▸ Your task
Using the records below, locate all lines containing "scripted" and return them.
___ Supplied records ___
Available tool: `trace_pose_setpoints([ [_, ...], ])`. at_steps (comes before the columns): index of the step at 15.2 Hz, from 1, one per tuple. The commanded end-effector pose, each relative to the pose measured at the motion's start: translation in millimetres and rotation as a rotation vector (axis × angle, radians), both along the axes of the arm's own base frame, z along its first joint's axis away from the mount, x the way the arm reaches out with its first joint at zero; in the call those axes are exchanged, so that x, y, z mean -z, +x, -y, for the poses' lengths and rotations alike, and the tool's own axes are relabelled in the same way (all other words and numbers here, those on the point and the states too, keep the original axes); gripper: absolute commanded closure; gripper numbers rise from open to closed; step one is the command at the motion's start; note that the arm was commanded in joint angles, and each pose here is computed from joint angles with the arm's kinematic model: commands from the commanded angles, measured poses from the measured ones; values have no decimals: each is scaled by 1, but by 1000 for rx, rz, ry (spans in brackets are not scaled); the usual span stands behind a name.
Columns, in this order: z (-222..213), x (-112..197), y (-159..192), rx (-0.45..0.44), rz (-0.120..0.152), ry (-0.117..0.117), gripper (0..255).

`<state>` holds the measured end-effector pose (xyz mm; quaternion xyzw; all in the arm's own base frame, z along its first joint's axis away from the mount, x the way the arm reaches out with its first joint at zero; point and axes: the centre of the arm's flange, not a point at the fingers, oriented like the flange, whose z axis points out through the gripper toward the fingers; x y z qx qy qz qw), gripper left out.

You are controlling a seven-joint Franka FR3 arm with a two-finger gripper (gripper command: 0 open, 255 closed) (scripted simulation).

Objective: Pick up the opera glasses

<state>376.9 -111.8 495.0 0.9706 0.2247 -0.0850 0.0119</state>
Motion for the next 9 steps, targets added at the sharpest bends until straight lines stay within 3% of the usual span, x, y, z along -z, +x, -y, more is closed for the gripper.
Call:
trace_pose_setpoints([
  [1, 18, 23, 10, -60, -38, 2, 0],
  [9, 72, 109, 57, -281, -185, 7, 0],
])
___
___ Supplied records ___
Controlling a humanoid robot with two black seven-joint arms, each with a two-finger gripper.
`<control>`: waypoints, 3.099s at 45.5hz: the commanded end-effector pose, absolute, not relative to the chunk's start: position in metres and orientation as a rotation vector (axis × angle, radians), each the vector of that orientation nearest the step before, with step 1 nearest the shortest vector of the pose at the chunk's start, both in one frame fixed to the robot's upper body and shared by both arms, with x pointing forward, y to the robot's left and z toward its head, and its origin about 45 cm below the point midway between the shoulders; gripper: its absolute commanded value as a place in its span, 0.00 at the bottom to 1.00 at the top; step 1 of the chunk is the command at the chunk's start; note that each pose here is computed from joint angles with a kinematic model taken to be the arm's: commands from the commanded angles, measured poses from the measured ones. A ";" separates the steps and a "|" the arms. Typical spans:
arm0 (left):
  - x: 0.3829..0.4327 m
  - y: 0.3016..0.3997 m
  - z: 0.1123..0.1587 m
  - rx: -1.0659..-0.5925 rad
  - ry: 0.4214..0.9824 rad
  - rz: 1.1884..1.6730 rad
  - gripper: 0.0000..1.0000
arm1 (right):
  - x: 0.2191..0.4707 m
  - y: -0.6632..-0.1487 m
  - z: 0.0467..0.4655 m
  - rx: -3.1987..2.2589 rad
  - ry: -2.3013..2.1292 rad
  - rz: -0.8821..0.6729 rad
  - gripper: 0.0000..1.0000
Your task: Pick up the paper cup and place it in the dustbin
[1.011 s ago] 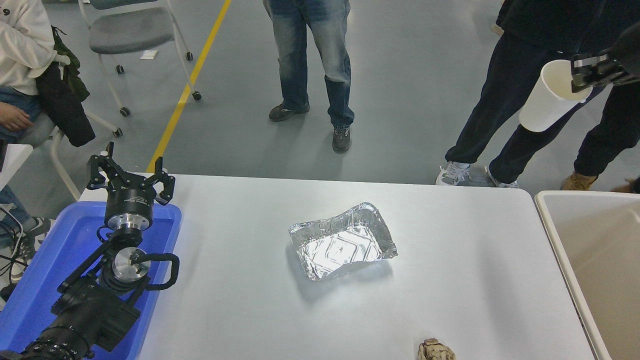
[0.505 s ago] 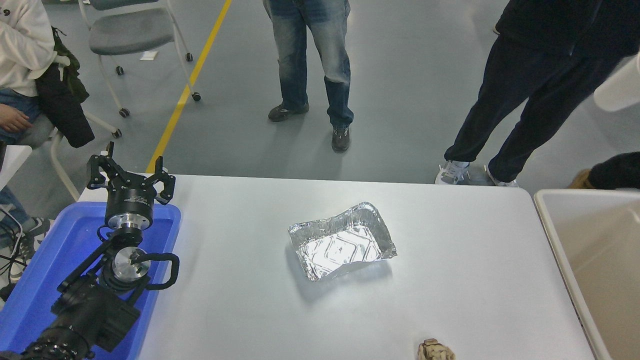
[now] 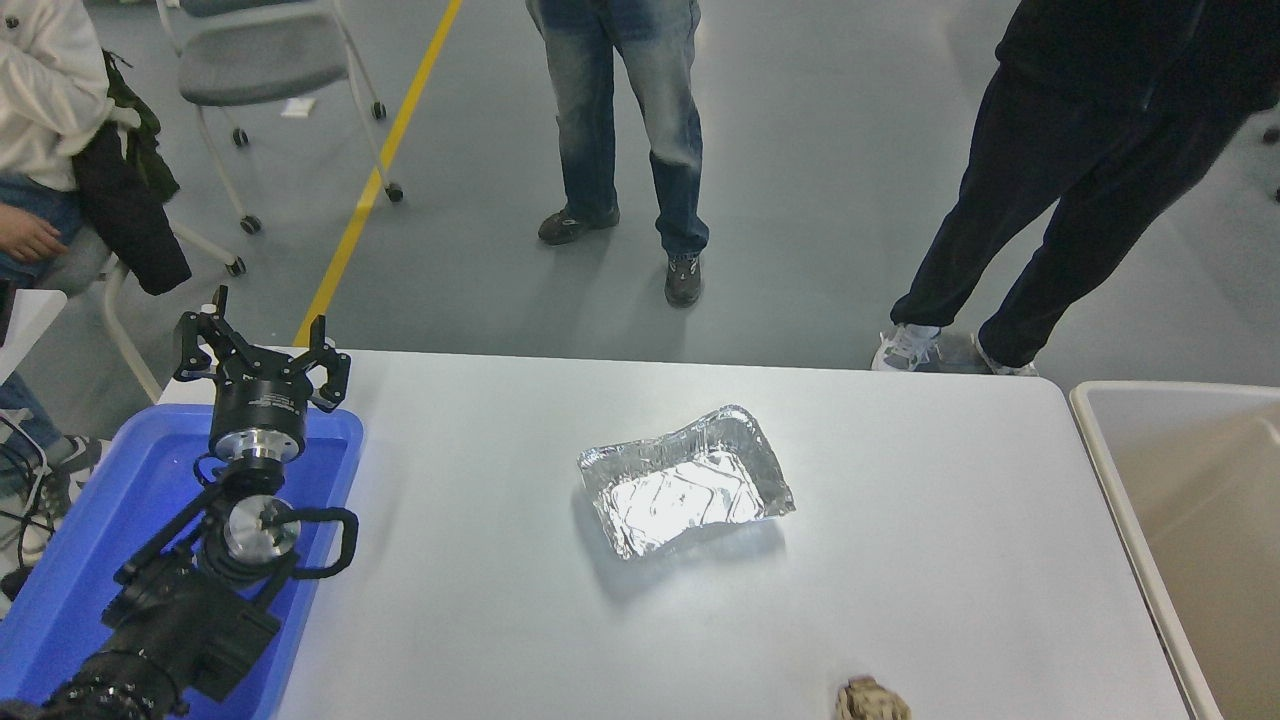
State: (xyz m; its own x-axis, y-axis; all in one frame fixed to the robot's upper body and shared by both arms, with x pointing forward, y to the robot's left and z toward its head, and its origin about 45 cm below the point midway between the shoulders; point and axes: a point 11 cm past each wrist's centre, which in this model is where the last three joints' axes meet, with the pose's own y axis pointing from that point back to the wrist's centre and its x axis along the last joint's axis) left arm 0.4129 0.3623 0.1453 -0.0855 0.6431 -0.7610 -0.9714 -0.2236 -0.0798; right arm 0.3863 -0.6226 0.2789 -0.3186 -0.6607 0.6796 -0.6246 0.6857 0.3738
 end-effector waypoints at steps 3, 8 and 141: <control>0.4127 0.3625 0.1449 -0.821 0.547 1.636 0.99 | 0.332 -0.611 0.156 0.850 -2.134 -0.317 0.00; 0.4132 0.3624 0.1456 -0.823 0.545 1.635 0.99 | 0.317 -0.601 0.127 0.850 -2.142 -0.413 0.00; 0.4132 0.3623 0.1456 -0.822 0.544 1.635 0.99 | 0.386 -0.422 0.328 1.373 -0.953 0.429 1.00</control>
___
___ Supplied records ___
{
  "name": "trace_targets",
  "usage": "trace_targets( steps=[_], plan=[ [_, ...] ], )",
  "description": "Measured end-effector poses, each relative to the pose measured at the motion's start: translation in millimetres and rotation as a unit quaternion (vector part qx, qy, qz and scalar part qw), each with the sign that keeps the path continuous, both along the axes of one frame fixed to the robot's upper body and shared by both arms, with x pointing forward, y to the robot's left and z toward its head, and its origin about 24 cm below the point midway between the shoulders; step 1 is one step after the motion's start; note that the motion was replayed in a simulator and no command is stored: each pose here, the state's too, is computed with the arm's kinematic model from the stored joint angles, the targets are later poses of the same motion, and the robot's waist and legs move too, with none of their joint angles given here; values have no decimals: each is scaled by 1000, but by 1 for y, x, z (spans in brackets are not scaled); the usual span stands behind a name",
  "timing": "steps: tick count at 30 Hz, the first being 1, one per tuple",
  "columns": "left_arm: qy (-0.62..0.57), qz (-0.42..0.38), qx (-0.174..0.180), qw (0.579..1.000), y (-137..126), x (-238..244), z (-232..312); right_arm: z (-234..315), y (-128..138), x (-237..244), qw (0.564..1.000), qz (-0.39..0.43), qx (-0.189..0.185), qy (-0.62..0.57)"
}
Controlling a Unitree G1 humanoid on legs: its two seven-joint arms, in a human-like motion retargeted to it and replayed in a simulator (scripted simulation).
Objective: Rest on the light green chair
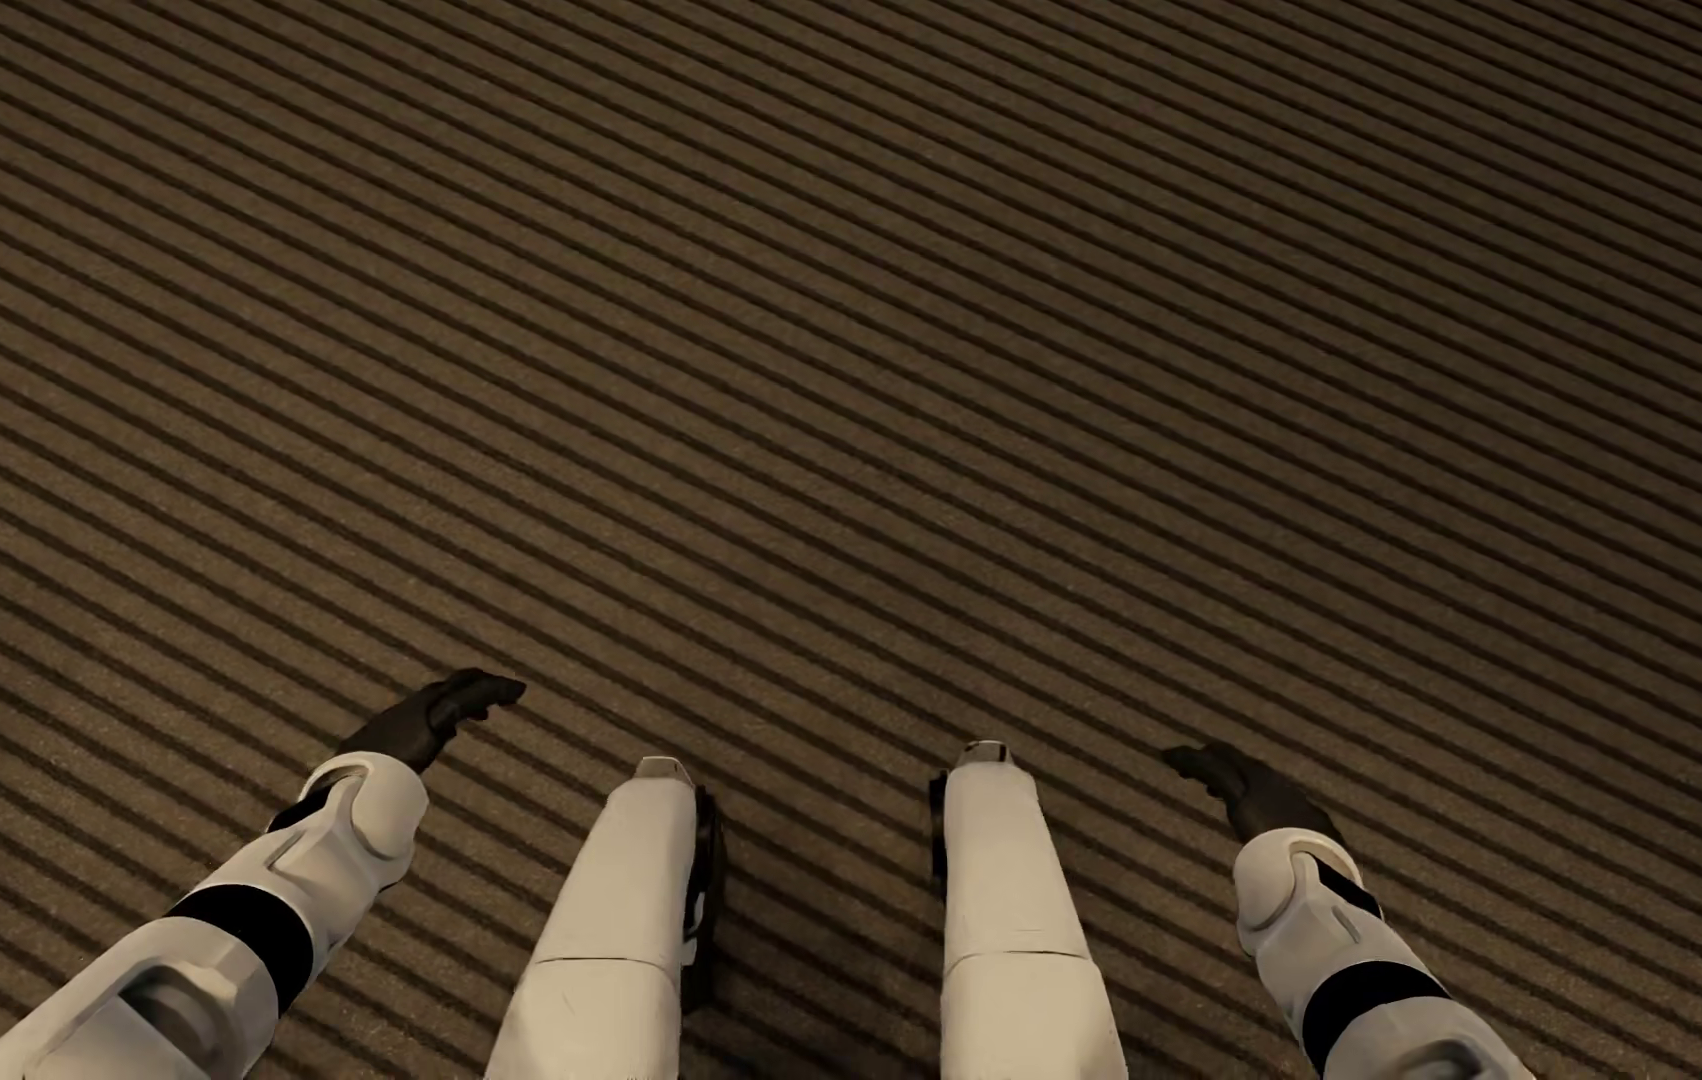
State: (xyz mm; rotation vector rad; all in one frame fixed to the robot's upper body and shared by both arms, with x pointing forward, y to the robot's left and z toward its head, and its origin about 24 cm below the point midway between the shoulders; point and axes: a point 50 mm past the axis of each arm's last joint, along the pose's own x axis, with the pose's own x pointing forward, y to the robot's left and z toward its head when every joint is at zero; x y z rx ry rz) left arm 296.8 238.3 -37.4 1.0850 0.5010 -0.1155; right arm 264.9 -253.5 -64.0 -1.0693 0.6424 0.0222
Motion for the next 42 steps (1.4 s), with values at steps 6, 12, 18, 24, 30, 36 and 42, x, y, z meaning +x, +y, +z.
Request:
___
▸ Task answer
You are controlling a seven-joint Franka FR3 arm with a two-finger gripper (gripper command: 0 open, 255 closed) (scripted simulation).
Controlling a Unitree G1 humanoid on legs: its two seven-joint arms, in a human-like motion retargeted to it and replayed in a simulator (scripted simulation).

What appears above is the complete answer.